Rather, I’ve been served one who is relatable and flawed in so many ways.  One that isn’t trying to prove anything.  As far as all the boys having an instant attraction for her, believe me, it happens.  Isn’t the new girl (or boy) in town always a mystery?  When I moved from highschool to college, I found the same response in my male peers.  In high school, where most guys were ‘trained’ to only look at the elitist few who stood at the top of the food chain, in the university setting, the lines get blurred, and the rankings that once were soon crumble in a rubble pile of smoke and dust.  A new season, a new beginning.

And so it was the way for Isabella Swan as she entered into what would become a new experience of her life.  One that would come to prove irrevocable by her own free will of choice.  Hence, we return to the apple, the forbidden fruit.   It represents a choice we are all tested to make at some point in our lives  The ones we are repeatedly challenged against the earthly needs of our humanity.  In the end, we’re going to have to live with the choices we make for the rest of our lives.

More importantly, a story doesn’t need to be an epic, or be delivered to its audiences in epic proportions in order to be great.  Any narrative or dramatic literary work can easily revolve a simpler story line that touches a part of us that we can relate to in a large way.  It doesn’t need a flamboyant, elocutionary structure of literary bottle rockets and plot boosters. Some stories are simply character driven.  And with that style alone they tend to work so artistically well.  If it’s drawing readers in who seem to develop a stronghold connection to it, then it’s doing something right.
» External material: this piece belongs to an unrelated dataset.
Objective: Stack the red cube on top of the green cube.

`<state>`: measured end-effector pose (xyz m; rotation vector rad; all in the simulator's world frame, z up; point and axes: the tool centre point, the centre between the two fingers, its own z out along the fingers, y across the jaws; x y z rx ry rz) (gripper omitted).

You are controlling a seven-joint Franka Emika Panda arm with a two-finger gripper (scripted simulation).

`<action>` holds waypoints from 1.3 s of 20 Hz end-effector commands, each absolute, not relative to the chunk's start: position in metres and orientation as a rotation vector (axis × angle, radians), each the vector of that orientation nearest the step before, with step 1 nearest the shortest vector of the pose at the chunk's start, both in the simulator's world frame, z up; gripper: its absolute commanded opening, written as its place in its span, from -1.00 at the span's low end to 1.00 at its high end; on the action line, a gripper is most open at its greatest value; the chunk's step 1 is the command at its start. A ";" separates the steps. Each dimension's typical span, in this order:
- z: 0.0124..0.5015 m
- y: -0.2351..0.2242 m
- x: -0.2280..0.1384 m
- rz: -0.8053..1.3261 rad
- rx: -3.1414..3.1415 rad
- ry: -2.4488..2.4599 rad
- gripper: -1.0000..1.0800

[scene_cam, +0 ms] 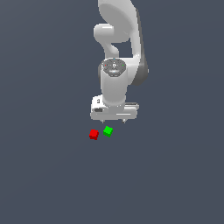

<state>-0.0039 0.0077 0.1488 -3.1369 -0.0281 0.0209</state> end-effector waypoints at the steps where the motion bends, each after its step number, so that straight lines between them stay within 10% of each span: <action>1: 0.149 0.008 -0.004 0.021 -3.137 -0.028 0.92; 26: 0.071 -0.102 0.001 0.002 -3.125 0.340 0.92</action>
Why is it that we relate to vampires?  Why does the genre keep making a come back repeatedly?  Why are we always welcoming the folklore at our doorstep with open arms?  Perhaps because it is a form of fantasy/realism, where we see a world of creatures and imagine with serious consideration, our place in it.  We somehow feel a connection to vampires in that their origins are rooted in the human experience.  The cross over into the world of their immortality is but a bite away, sometimes offered, other times forced upon us.  They are lost souls who, although are very much in touch with their sexuality, lost touch with their humanness.  While others, like the Cullens struggle to keep what remains of this in their conscience, the last thread that binds them to the human path. 

But oh, are we not drawn to that physical prowess?  That speed and agility that seems so inexplicably impressive and awe-inspiring!  Humans are athletic and becoming increasingly so over time.  See for yourself as you watch the Olympic Games of the 1940s compared to those athletes showing skills today that are vastly superior by comparison now in this day, the twenty-first century. 

Let’s face it, and for a moment here, stretch our literary imaginations where it can touch the province of our own reality if only for a brief second.  Vampires are our cousins.  Twice removed; once by death and then by divine power they exercise through their speed and strength,  gifted to them in compensation, a small consolation prize for the life and the humanity that has been so cruelly taken from them.